**INFORMATION SUPPLIED:**

• • • •

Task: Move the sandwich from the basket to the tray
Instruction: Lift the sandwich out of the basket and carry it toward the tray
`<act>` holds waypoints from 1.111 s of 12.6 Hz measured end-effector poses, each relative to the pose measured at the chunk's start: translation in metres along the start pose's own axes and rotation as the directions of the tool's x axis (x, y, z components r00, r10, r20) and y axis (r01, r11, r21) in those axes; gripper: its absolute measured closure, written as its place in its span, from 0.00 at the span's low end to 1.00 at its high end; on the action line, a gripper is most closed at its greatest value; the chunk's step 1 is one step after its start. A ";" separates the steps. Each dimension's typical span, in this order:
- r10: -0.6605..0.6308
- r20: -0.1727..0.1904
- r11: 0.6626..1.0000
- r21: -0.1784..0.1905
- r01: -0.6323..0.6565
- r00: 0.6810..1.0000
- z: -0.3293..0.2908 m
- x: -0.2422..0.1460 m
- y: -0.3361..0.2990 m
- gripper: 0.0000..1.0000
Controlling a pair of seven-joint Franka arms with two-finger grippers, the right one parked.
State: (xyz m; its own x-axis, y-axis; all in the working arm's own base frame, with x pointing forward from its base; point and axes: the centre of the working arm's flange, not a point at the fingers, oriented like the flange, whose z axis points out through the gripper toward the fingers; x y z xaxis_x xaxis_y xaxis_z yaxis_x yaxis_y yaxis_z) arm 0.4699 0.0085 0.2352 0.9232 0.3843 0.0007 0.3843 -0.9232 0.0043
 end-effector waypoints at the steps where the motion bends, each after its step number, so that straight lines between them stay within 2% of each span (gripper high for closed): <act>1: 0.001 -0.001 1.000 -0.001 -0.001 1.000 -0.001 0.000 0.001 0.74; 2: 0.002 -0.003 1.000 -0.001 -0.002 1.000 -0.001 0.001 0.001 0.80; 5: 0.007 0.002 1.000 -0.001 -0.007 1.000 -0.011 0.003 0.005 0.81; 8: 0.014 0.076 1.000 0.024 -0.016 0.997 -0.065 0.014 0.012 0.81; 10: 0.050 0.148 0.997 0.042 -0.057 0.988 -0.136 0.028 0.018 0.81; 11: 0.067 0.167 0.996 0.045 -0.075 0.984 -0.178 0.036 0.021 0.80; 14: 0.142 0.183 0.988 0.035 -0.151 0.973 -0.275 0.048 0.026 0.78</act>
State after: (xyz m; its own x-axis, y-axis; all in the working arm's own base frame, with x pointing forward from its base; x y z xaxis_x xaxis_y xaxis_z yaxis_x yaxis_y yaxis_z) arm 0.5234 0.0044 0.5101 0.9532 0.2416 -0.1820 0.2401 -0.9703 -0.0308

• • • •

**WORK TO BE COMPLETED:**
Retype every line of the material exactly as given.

**SOLVED PROBLEM:**
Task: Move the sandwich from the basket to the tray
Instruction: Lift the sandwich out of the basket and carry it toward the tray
`<act>` holds waypoints from 1.111 s of 12.6 Hz measured end-effector poses, each relative to the pose measured at the chunk's start: translation in metres along the start pose's own axes and rotation as the directions of the tool's x axis (x, y, z components r00, r10, r20) and y axis (r01, r11, r21) in those axes; gripper: its absolute measured closure, written as its place in its span, from 0.00 at the span's low end to 1.00 at its high end; on the action line, a gripper is most closed at its greatest value; the chunk's step 1 is one step after its start. A ";" separates the steps. Each dimension's typical span, in this order:
- r10: -0.6605..0.6308
- r20: -0.1727..0.1904
- r11: 0.6626..1.0000
- r21: -0.1784..0.1905
- r01: -0.6323..0.6565
- r00: 0.6810..1.0000
- z: -0.3293..0.2908 m
- x: -0.2422..0.1460 m
- y: -0.3361..0.2990 m
- gripper: 0.0000..1.0000
Controlling a pair of seven-joint Franka arms with two-finger grippers, the right one parked.
State: (xyz m; its own x-axis, y-axis; all in the working arm's own base frame, with x pointing forward from its base; point and axes: the centre of the working arm's flange, not a point at the fingers, oriented like the flange, whose z axis points out through the gripper toward the fingers; x y z xaxis_x xaxis_y xaxis_z yaxis_x yaxis_y yaxis_z) arm 0.4699 0.0085 0.2352 0.9232 0.3843 0.0007 0.3843 -0.9232 0.0043
 end-effector waypoints at the steps where the motion bends, each after its step number, so that straight lines between them stay within 2% of each span (gripper high for closed): <act>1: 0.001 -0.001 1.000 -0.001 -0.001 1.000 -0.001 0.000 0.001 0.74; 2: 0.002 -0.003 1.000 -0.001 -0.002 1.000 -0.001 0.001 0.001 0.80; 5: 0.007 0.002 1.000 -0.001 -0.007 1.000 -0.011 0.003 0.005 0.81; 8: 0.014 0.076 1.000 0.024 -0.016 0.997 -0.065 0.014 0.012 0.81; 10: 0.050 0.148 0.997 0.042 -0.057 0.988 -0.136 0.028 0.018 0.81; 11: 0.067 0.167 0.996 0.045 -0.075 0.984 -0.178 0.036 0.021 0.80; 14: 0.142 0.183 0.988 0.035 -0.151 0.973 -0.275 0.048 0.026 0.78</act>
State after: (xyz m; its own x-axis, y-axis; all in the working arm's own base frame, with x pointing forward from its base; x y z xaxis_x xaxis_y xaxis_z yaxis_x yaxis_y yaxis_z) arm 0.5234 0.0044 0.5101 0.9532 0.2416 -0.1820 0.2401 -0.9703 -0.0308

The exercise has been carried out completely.